NOTE: the design formula is used to estimate the dispersions and to estimate the log2 fold changes of the model!

Import Salmon counts

Load the count data from SALMON into an DESeq object:

# Go to the deseq2 directory
setwd("~/rnaseq_course/differential_expression")

# Load the tximport package that we use to import Salmon counts
library(tximport)

# List the quantification files from Salmon: one quant.sf file per sample
	# dir is list all files in "~/rnaseq_course/differential_expression/counts_salmon" and in any directories inside, that have the pattern "quant.sf". full.names = TRUE means that we want to keep the whole paths
files <- dir("~/rnaseq_course/differential_expression/counts_salmon", recursive=TRUE, pattern="quant.sf", full.names=TRUE)
	# files is a vector of file paths. we will name each element of this vector with a simplified corresponding sample name
names(files) <- gsub("_quant.sf", "", dir("~/rnaseq_course/differential_expression/counts_salmon"))

# Read in the two-column data.frame linking transcript id (column 1) to gene id (column 2)
transcripts2genes <- read.table("tx2gene.gencode.v33.csv", 
		sep="\t",
		header=F)

# tximport can import data from Salmon, Kallisto, Sailfish, RSEM, Stringtie
# here we summarize the transcript-level counts to gene-level counts
txi <- tximport(files, 
		type = "salmon", 
		tx2gene = transcripts2genes)

# check the names of the "slots" of the txi object
names(txi)

# display the first rows of the counts per gene information
head(txi$counts)

# Create a DESeq2 object based on Salmon per-gene counts
se_salmon <- DESeqDataSetFromTximport(txi,
			colData = sampletable, 
			design = ~ Condition)

From that step on, you can proceed the same way with se_star and se_salmon ! The only thing that differs slightly is the annotation (remember that for STAR we used ENSEMBL annotation while we used GENCODE annotation for Salmon)
We will focus the rest of the analysis on the se_star.

Filtering out lowly expressed genes

From DESeq2 vignette: While it is not necessary to pre-filter low count genes before running the DESeq2 functions, there are two reasons which make pre-filtering useful: by removing rows in which there are very few reads, we reduce the memory size of the dds data object, and we increase the speed of the transformation and testing functions within DESeq2.

Let’s filter:

# Number of genes before filtering:
nrow(se_star)

# Filter
se_star <- se_star[rowSums(counts(se_star)) > 10, ]

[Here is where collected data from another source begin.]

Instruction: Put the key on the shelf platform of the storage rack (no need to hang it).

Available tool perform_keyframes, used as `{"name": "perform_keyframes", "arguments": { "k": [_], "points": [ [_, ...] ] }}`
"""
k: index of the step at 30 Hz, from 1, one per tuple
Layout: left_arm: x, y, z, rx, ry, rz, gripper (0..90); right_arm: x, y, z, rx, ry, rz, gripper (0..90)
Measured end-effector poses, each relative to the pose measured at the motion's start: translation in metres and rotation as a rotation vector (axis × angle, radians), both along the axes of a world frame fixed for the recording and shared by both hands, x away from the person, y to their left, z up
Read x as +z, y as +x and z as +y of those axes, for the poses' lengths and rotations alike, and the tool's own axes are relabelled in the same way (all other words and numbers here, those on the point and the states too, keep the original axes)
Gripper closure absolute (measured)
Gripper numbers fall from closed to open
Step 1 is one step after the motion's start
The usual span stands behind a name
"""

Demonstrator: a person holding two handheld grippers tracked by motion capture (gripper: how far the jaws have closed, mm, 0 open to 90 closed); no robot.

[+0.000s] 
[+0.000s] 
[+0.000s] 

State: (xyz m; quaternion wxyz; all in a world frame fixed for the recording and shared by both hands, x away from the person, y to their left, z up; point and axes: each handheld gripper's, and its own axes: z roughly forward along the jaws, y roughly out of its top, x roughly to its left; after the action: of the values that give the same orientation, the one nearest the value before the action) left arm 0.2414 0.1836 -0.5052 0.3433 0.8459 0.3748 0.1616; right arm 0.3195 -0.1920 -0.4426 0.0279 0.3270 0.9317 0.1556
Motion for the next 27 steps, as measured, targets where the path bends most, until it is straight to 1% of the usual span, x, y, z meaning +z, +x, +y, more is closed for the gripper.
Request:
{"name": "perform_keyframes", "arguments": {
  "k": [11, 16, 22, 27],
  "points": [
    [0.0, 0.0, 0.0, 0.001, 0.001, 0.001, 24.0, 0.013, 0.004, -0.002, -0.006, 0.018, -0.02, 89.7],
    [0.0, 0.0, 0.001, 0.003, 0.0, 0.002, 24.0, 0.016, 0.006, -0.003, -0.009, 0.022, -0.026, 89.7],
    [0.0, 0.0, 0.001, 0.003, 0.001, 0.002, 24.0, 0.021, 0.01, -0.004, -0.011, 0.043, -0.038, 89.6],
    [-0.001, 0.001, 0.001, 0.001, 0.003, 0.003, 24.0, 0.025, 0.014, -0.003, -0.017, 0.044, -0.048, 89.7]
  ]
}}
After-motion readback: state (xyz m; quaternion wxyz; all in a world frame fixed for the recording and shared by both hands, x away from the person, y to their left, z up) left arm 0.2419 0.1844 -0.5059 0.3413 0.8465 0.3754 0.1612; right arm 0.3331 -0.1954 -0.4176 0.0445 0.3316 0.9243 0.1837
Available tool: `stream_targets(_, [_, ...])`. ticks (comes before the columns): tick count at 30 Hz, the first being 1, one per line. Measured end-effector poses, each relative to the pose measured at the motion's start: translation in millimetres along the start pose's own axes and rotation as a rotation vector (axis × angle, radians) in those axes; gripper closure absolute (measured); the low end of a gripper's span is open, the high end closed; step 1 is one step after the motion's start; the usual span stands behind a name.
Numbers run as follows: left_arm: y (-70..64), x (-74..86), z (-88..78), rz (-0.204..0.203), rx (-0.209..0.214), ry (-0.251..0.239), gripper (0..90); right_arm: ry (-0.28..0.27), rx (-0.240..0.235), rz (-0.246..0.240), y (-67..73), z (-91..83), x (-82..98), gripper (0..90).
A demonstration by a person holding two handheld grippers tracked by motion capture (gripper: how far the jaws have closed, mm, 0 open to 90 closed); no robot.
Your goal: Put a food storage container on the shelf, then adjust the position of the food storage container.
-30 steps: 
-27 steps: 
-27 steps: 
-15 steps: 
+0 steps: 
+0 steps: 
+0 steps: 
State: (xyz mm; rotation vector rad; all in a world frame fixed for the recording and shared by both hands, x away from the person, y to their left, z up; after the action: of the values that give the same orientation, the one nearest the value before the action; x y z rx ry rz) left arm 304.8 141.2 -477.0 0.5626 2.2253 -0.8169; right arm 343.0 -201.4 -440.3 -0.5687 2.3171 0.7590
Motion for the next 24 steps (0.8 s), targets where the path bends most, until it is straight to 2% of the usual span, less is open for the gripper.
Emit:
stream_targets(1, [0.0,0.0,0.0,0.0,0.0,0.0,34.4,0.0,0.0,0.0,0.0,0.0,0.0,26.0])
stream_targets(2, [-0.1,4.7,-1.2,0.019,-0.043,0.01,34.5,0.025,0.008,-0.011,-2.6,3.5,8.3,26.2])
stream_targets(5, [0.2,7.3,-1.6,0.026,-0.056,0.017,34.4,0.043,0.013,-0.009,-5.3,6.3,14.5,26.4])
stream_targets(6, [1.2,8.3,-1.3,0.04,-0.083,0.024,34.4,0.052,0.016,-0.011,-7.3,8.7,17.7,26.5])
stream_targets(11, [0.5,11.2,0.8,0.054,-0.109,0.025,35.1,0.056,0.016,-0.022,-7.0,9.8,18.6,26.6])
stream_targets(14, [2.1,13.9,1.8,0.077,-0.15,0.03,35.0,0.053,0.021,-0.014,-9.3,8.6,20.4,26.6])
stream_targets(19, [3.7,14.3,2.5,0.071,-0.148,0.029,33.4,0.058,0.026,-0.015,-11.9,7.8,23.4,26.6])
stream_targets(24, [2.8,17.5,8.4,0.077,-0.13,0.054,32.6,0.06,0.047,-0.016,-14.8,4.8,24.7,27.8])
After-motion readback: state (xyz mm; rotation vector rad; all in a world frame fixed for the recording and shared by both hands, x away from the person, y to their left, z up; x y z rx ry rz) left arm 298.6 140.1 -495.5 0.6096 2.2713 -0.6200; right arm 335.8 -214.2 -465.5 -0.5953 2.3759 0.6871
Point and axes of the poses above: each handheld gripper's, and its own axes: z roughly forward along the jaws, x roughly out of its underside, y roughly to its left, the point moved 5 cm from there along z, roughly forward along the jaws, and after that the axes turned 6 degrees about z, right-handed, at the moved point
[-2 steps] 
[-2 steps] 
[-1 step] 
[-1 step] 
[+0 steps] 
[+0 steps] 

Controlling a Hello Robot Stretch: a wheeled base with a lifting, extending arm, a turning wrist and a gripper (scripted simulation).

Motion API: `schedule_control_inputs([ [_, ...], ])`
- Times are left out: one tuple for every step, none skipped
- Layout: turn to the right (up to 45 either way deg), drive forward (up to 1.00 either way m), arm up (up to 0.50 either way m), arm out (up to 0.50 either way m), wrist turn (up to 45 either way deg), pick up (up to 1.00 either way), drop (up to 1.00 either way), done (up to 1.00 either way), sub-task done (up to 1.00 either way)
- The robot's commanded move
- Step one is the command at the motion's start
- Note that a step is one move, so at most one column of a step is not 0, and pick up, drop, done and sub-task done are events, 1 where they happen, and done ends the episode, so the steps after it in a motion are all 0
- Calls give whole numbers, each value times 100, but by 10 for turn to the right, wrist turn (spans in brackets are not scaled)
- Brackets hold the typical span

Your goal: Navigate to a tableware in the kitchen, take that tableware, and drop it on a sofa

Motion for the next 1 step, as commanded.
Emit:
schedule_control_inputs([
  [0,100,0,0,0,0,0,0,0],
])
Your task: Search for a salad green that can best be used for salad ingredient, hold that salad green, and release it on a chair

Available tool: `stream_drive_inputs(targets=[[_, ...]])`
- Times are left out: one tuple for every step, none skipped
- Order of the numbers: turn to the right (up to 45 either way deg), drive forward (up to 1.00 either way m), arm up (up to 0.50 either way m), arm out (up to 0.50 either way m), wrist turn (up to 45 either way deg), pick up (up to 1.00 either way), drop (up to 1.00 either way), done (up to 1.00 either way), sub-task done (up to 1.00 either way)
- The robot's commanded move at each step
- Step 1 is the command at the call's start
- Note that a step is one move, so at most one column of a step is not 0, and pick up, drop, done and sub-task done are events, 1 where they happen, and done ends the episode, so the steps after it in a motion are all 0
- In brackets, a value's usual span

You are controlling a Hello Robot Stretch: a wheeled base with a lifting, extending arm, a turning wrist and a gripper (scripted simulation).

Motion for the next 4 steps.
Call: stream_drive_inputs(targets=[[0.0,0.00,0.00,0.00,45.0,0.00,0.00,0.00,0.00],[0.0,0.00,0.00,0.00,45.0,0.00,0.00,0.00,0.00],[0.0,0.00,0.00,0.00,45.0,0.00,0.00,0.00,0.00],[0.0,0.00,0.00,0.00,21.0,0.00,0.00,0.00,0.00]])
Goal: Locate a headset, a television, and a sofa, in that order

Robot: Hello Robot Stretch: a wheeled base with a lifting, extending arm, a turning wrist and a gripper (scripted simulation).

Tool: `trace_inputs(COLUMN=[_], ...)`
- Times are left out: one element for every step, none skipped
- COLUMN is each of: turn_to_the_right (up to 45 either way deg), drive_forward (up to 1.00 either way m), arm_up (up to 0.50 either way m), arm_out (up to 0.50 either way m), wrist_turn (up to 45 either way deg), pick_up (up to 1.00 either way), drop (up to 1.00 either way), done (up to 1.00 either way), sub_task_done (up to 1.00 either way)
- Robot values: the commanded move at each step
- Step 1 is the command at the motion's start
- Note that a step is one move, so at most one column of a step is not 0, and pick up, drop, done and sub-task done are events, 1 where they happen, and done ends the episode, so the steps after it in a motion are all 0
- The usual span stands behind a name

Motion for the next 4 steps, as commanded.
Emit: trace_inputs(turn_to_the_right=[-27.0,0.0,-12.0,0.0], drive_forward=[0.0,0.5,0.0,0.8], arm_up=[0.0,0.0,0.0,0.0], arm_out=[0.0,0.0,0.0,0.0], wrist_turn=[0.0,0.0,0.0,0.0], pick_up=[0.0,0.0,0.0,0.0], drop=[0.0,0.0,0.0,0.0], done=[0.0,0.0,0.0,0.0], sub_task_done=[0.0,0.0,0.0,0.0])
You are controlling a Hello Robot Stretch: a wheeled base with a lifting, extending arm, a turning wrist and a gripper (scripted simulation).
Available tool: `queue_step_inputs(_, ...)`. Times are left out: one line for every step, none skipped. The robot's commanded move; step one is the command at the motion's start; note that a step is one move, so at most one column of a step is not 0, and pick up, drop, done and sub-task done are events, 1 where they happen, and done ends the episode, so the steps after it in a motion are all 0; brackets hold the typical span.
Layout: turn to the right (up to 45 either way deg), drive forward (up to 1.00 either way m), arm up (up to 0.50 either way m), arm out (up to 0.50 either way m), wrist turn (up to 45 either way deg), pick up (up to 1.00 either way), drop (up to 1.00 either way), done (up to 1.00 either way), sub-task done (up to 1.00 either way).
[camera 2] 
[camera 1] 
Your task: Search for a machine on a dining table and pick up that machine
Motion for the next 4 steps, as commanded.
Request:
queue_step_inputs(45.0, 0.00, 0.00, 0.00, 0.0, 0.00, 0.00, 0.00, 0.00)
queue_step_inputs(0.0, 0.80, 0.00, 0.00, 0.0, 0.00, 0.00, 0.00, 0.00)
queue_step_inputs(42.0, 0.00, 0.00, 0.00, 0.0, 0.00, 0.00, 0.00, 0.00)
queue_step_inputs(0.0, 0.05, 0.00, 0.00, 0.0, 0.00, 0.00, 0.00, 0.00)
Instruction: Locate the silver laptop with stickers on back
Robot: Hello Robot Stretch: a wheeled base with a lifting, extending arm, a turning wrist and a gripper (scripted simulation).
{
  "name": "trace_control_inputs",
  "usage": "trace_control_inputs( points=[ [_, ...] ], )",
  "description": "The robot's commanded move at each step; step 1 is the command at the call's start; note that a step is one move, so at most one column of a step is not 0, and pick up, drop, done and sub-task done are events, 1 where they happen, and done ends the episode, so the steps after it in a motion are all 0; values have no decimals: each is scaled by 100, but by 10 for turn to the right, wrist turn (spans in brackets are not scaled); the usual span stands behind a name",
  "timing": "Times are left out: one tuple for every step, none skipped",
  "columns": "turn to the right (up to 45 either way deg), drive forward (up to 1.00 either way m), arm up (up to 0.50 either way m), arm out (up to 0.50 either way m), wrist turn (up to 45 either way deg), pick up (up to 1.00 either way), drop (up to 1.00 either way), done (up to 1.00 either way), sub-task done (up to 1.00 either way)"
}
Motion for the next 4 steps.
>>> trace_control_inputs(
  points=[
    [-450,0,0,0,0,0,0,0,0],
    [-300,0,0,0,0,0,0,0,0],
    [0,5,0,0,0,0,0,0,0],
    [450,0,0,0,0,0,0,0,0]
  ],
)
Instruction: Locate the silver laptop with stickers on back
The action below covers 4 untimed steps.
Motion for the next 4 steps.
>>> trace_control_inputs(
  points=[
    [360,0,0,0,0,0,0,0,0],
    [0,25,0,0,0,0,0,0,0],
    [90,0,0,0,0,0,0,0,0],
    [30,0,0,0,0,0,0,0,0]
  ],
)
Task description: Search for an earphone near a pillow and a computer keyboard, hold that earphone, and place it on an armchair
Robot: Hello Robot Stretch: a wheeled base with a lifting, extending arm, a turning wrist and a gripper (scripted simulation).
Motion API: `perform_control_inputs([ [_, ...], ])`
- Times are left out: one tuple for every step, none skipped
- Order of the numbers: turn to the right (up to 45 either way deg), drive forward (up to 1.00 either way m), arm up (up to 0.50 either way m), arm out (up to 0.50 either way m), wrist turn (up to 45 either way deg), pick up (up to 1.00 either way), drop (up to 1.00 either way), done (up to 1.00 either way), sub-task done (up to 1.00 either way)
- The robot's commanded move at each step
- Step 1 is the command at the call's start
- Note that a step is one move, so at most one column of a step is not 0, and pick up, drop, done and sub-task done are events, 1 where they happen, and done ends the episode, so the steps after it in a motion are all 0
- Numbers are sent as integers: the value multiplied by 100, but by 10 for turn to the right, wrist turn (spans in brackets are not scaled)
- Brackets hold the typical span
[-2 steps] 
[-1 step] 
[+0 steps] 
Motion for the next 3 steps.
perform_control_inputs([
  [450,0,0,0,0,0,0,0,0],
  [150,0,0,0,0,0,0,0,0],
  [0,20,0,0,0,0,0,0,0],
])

# Number of genes left after low-count filtering:
nrow(se_star)

Prepare annotation

The biomaRt package is used for adding a more detailed annotation to our data sets.
Additionally to the ENSEMBL gene IDs we want (for example):

The external gene name (symbol)
A more thorough gene description
Chromosome and coordinates

# load library
library(biomaRt)

# list ENSEMBL archives
listEnsemblArchives()
	# We used version 88 of ENSEMBL, which corresponds to URL http://mar2017.archive.ensembl.org

# we can load the corresponding database
mart <- useMart(biomart="ENSEMBL_MART_ENSEMBL", host="mar2017.archive.ensembl.org", path="/biomart/martservice", dataset="hsapiens_gene_ensembl")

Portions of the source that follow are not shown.